### Dataset records

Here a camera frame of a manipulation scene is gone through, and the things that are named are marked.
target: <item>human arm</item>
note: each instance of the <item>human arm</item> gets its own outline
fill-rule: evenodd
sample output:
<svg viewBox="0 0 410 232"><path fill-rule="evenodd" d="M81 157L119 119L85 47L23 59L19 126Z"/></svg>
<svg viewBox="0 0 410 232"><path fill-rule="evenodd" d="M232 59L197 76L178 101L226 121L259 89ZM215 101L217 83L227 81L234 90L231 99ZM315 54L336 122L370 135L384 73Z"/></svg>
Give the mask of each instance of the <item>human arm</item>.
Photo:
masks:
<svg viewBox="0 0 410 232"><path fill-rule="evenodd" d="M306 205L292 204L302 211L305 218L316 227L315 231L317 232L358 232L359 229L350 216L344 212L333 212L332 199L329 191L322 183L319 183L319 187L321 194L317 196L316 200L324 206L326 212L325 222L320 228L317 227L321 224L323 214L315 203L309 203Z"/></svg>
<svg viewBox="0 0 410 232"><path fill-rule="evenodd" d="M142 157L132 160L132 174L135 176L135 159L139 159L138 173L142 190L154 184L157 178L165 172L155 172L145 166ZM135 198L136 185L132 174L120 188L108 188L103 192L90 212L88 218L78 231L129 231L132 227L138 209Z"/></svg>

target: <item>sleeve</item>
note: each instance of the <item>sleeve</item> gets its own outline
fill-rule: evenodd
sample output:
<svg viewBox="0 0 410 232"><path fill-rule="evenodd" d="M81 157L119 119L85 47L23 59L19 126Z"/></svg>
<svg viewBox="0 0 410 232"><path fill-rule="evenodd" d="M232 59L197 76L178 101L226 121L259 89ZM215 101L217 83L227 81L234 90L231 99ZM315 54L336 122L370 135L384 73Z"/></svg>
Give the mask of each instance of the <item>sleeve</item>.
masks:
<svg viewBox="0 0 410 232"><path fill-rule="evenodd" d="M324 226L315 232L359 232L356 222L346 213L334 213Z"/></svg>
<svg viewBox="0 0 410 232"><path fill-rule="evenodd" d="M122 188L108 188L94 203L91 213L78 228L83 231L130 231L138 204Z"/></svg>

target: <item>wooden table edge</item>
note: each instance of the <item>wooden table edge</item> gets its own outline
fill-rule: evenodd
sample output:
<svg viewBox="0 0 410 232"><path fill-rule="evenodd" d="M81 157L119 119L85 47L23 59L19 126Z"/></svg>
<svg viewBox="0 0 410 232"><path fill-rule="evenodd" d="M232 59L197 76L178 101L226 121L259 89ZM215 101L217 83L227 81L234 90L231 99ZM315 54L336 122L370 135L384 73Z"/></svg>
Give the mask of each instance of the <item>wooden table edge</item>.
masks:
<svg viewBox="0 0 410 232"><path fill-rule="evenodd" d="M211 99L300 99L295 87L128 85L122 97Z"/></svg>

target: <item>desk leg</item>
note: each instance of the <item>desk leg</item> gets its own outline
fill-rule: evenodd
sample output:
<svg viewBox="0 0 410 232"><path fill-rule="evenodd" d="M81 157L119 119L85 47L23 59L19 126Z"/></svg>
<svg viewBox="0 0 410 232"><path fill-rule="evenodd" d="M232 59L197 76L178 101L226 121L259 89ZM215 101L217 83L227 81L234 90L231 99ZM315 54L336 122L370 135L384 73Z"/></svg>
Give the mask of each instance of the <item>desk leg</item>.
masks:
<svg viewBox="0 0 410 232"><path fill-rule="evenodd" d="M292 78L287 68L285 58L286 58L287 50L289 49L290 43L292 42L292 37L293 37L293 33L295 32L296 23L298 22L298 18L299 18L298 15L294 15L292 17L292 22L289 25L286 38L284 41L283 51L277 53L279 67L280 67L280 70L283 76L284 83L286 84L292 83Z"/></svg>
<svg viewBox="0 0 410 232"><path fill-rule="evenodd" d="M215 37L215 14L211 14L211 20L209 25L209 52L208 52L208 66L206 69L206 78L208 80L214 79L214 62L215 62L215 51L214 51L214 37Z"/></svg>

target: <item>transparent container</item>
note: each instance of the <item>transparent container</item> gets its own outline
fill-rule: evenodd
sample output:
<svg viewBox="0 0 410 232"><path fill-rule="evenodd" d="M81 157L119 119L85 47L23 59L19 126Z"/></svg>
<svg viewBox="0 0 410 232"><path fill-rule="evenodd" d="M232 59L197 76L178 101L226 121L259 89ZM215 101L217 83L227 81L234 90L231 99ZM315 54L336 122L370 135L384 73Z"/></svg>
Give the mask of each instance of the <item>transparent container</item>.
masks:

######

• _Assigned task_: Copy verbatim the span of lines that begins with the line holding "target: <item>transparent container</item>" and ends at the last line of the records.

• _Exercise result_:
target: <item>transparent container</item>
note: each instance of the <item>transparent container</item> gets its own outline
fill-rule: evenodd
sample output:
<svg viewBox="0 0 410 232"><path fill-rule="evenodd" d="M81 157L119 119L85 47L23 59L19 126Z"/></svg>
<svg viewBox="0 0 410 232"><path fill-rule="evenodd" d="M232 59L197 76L178 101L226 121L259 89ZM215 101L217 83L227 81L234 90L231 99ZM315 54L336 122L370 135L384 73Z"/></svg>
Give the mask of each instance of the <item>transparent container</item>.
masks:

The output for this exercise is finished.